I’m never again going to not be pregnant. I have been pregnant forever, and it’s never going to end. This is the point at which I’ve decided to accept that fact.
So here’s what 33 weeks looked like, since I pretty much skipped that. And by pretty much, I mean I completely and totally skipped it.
I’m essentially giving you a tour of my parents’ house from belly level. I know, I’m such a gracious, considerate hostess.
So I actually do have a super exciting pregnancy near-emergency story.
Tuesday, on my VERY LAST DAY OF CLINICALS, I woke up at about 5 am, completely out of breath. I propped myself up on an extra pillow and focused on my breathing, and I fell back asleep until my alarm went off at 5:50. I grabbed breakfast on my way to clinical (don’t tell Andy I’m spending money on fast food, he hates that), and went to our little beginning of the day conference thing in the employee break room.
So I felt like crap and was trying to catch my breath through the whole thirty-minute meeting, and when we were standing up to go on the floor, I got tunnel vision and couldn’t catch my breath. A fellow student took my pulse, which was just over 100 (high), and then we went upstairs so they could take my blood pressure.
“Normal” blood pressure is 120/80, but mine runs around 96/56 (yes, that specific). With the lightheadedness and the tunnel vision, and the fact that I was seeing spots (did I mention that part? I don’t remember. But I was seeing spots for sure), I thought that, if anything, my blood pressure had dropped.
Nope. 138/83. That’s a big problem, and high blood pressure out of nowhere in pregnancy can mean preeclampsia. Not. Good.
So I laid down on the couch in the employee lounge, and made some phone calls, and eventually it was determined I needed to go home, and I needed to go see my midwife, like, RIGHT NOW. Problem was, I couldn’t drive. So another student took me home, then a friend drove me to the midwife.
I was nauseous, my head was pounding, my vision was completely jacked up, I couldn’t catch my breath, my heart was racing (my pulse got up to 118 beats per minute), and on top of it all, I was almost having a panic attack because I thought there was a chance they were going to have to deliver Lucas, like, immediately because somehow I suddenly had preeclampsia. I wasn’t ready for that.

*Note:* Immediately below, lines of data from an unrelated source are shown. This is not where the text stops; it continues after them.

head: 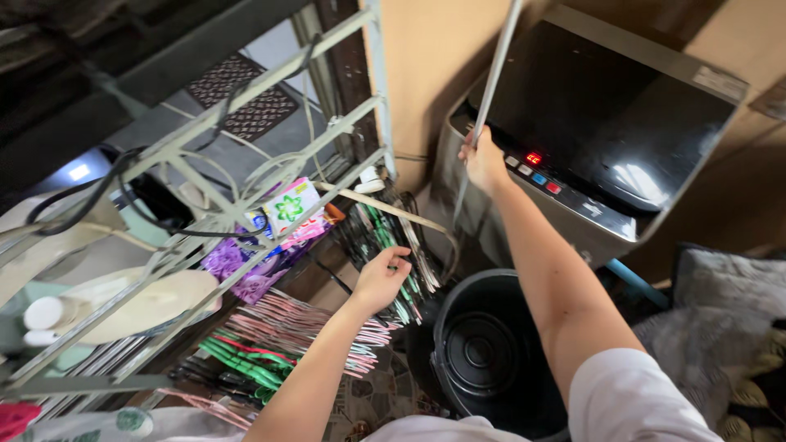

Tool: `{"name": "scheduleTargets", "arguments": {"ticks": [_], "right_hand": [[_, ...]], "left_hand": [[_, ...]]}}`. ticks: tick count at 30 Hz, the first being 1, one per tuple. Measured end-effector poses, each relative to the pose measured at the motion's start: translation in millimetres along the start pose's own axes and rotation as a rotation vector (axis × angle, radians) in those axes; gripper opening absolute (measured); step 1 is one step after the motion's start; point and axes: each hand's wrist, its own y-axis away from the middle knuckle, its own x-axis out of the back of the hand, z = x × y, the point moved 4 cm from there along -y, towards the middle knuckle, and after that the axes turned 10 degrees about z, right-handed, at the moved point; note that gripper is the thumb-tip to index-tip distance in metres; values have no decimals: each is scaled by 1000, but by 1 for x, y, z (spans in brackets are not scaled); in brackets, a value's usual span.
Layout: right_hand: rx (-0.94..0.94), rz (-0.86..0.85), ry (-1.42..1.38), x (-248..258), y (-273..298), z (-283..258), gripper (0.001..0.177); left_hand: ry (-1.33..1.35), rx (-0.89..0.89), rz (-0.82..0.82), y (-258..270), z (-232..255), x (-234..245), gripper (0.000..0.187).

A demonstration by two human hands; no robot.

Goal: The person uses a reaching pole to hang several shirts and a dress on hangers onto an outdoor laundry rod from a balcony, then enters a room to move additional hangers and handle a cord near a window.

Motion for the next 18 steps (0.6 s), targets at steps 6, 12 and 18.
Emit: {"name": "scheduleTargets", "arguments": {"ticks": [6,12,18], "right_hand": [[-82,-108,276,-69,10,66,12],[-147,-90,432,-101,26,88,31],[-150,-149,506,-127,27,74,37]], "left_hand": [[98,49,55,9,-37,17,34],[-27,76,157,24,-39,54,32],[-28,48,229,36,-37,75,30]]}}
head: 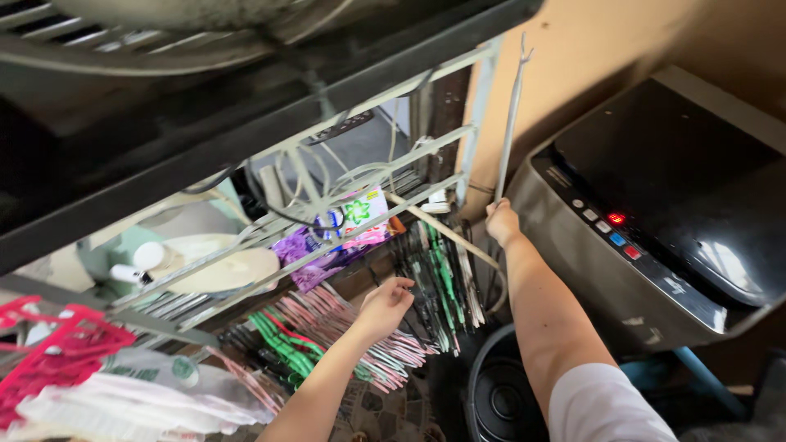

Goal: The person uses a reaching pole to hang several shirts and a dress on hangers onto an outdoor laundry rod from a balcony, then enters a room to move additional hangers and handle a cord near a window.

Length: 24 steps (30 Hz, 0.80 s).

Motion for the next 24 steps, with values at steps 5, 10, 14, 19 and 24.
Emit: {"name": "scheduleTargets", "arguments": {"ticks": [5,10,14,19,24], "right_hand": [[81,83,-114,-4,-11,-30,33],[120,-130,-50,6,2,-69,43],[-67,-254,-125,31,24,-87,51],[263,-27,-189,63,57,-111,31],[279,-257,-632,105,177,-188,28]], "left_hand": [[0,116,-25,8,1,10,33],[-25,104,-41,14,2,10,35],[-33,64,-46,19,-3,8,36],[46,-7,-49,37,0,14,37],[238,15,-55,78,14,56,34]]}}
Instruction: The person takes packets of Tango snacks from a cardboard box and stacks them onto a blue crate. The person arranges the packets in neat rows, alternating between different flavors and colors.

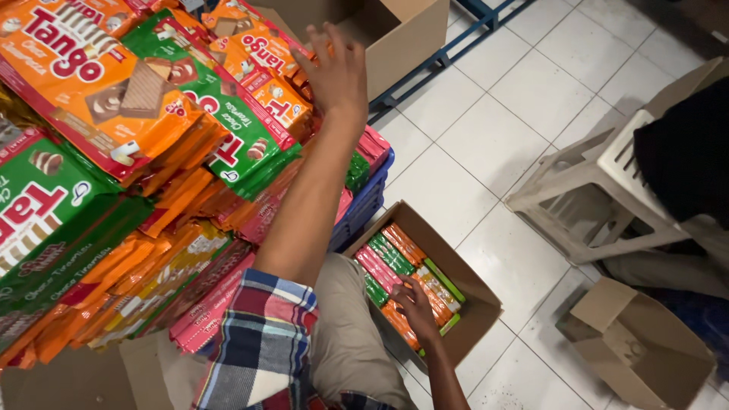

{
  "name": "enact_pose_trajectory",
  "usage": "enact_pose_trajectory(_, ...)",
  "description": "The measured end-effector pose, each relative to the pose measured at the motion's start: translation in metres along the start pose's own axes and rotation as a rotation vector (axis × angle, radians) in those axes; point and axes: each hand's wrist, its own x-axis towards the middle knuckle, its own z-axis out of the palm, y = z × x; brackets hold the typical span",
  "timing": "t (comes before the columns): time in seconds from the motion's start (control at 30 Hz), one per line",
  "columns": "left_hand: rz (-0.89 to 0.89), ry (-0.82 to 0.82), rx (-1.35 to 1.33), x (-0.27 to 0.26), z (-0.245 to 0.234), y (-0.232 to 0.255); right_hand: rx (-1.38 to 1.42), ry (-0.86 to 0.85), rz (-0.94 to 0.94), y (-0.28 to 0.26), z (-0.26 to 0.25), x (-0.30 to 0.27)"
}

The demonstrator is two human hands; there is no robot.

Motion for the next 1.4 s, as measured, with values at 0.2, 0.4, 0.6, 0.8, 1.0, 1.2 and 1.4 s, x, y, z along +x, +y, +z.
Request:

Luckily, though, given my symptoms and the lack of protein in my urine (TMI, sorry), it was determined that it WASN’T preeclampsia, and probably just idiopathic pregnancy-induced hypertension.
I feel all smart and fancy saying that.
I obsessively took my blood pressure the rest of the day on Tuesday, then most of the day yesterday, and it’s been lower than it was Tuesday morning, but still high for me, and I’m still having a hard time catching my breath, and still seeing spots. So that’s awesome. But Lucas is doing well, and using my organs as punching bags, so I can’t complain too much.
In other news, I’m less than a week from done with the semester, and for real, HALLELUJAH on that one. Three days of finals next week, and that’s it. I’m so ready for the break.
Anyway, that’s all my news for now. Enjoy.